Gerard>Mills>19>"78,000">72
Amy>Grimes>23>91>81


### The 'csv' module

In [8]:
import csv

In [11]:
with open('files/btc-market-price.csv', 'r') as fp:
    reader = csv.reader(fp)
    for index, (timestamp, price) in enumerate(reader):
        if index < 10:
            print(timestamp, '$' + price)

2/4/17 0:00 $1099.169125
3/4/17 0:00 $1141.813
4/4/17 0:00 $?
5/4/17 0:00 $1133.079314
6/4/17 0:00 $-
7/4/17 0:00 $-
8/4/17 0:00 $1181.149838
9/4/17 0:00 $1208.8005
10/4/17 0:00 $1207.744875
11/4/17 0:00 $1226.617038


In [15]:
with open('files/exam_review.csv', 'r') as fp:
    reader = csv.reader(fp, delimiter='>')
    for index, values in enumerate(reader):
        if not values:
            continue
        fname, lname, age, math, french = values
        print(values)

['first_name', 'last_name', 'age', 'math_score', 'french_score']
['Ray', 'Morley', '18', '68,000', '75,000']
['Melvin', 'Scott', '24', '77', '83']
['Amirah', 'Haley', '22', '92', '67']
['Gerard', 'Mills', '19', '78,000', '72']
['Amy', 'Grimes', '23', '91', '81']


In [16]:
csv_url = 'https://raw.githubusercontent.com/datasets/gdp/master/data/gdp.csv'

pd.read_csv(csv_url).head()

Unnamed: 0,Country Name,Country Code,Year,Value
0,Arab World,ARB,1968,25760680000.0
1,Arab World,ARB,1969,28434200000.0
2,Arab World,ARB,1970,31385500000.0
3,Arab World,ARB,1971,36426910000.0
4,Arab World,ARB,1972,43316060000.0


### Header of csv

In [17]:
pd.read_csv('files/btc-market-price.csv').head()

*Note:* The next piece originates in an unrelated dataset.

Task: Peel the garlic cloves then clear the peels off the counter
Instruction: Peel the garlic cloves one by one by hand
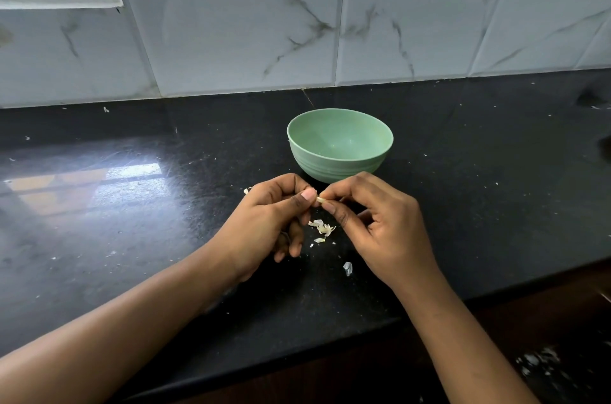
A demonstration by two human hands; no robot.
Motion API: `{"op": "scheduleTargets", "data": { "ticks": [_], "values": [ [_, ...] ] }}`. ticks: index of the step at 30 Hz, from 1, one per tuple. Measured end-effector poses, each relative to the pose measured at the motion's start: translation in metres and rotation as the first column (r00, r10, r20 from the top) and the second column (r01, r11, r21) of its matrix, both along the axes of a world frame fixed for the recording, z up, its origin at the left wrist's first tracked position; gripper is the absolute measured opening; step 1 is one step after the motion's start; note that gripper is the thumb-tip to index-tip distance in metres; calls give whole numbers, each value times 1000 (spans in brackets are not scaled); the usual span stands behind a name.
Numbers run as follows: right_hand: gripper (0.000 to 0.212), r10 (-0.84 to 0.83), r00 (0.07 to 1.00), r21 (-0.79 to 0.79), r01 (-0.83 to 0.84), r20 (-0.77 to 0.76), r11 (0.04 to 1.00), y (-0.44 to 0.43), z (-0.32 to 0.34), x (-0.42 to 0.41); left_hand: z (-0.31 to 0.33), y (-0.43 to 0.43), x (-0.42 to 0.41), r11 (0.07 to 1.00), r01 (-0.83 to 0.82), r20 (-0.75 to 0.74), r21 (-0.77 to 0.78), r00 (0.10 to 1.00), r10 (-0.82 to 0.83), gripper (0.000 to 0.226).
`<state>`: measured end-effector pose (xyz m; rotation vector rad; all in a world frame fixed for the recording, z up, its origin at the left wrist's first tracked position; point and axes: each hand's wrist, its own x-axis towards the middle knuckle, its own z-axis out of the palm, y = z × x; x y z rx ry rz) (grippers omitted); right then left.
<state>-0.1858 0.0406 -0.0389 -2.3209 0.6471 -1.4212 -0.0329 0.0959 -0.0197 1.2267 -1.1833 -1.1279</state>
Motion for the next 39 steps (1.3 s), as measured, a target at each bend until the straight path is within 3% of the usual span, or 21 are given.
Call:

Unnamed: 0,2/4/17 0:00,1099.169125
0,3/4/17 0:00,1141.813
1,4/4/17 0:00,?
2,5/4/17 0:00,1133.079314
3,6/4/17 0:00,-
4,7/4/17 0:00,-


In [19]:
df = pd.read_csv('files/btc-market-price.csv', header=None)

df.head()

Unnamed: 0,0,1
0,2/4/17 0:00,1099.169125
1,3/4/17 0:00,1141.813
2,4/4/17 0:00,?
3,5/4/17 0:00,1133.079314
4,6/4/17 0:00,-


### Missing values with 'na_values' parameter

In [21]:
df = pd.read_csv('files/btc-market-price.csv',
                 header=None,
                 na_values=['', '?', '-'])

df.head()

Unnamed: 0,0,1
0,2/4/17 0:00,1099.169125
1,3/4/17 0:00,1141.813
2,4/4/17 0:00,
3,5/4/17 0:00,1133.079314
4,6/4/17 0:00,


### Column names using 'names', parameter

In [22]:
df = pd.read_csv('files/btc-market-price.csv',
                 header=None,
                 na_values=['', '?', '-'],
                 names=['Timestamp', 'Price'])

df.head()

Unnamed: 0,Timestamp,Price
0,2/4/17 0:00,1099.169125
1,3/4/17 0:00,1141.813
2,4/4/17 0:00,
3,5/4/17 0:00,1133.079314
4,6/4/17 0:00,


### Column types using 'dtype' parameter

In [24]:
df = pd.read_csv('files/btc-market-price.csv',
                 header=None,
                 na_values=['', '?', '-'],
                 names=['Timestamp', 'Price'],
                 dtype={'Price': 'float'})

df.head()

Unnamed: 0,Timestamp,Price
0,2/4/17 0:00,1099.169125
1,3/4/17 0:00,1141.813
2,4/4/17 0:00,
3,5/4/17 0:00,1133.079314
4,6/4/17 0:00,


In [26]:
df.dtypes

Timestamp     object
Price        float64
dtype: object

### Date parser using 'parse_dates' parameter

In [27]:
df = pd.read_csv('files/btc-market-price.csv',
                 header=None,
                 na_values=['', '?', '-'],
                 names=['Timestamp', 'Price'],
                 dtype={'Price': 'float'},
                 parse_dates=[0])

df.head()

Unnamed: 0,Timestamp,Price
0,2017-02-04,1099.169125
1,2017-03-04,1141.813
2,2017-04-04,
3,2017-05-04,1133.079314
4,2017-06-04,


In [28]:
df.dtypes

Timestamp    datetime64[ns]
Price               float64
dtype: object

### Adding index to our data using 'index_col' parameter

In [29]:
df = pd.read_csv('files/btc-market-price.csv',
                 header=None,
                 na_values=['', '?', '-'],
                 names=['Timestamp', 'Price'],
                 dtype={'Price': 'float'},
                 parse_dates=[0],
                 index_col=[0])

df.head()

Unnamed: 0_level_0,Price
Timestamp,Unnamed: 1_level_1
2017-02-04,1099.169125
2017-03-04,1141.813
2017-04-04,
2017-05-04,1133.079314
2017-06-04,


In [30]:
df.dtypes

Price    float64
dtype: object

## A more challending parsing

In [32]:
exam_df = pd.read_csv('files/exam_review.csv')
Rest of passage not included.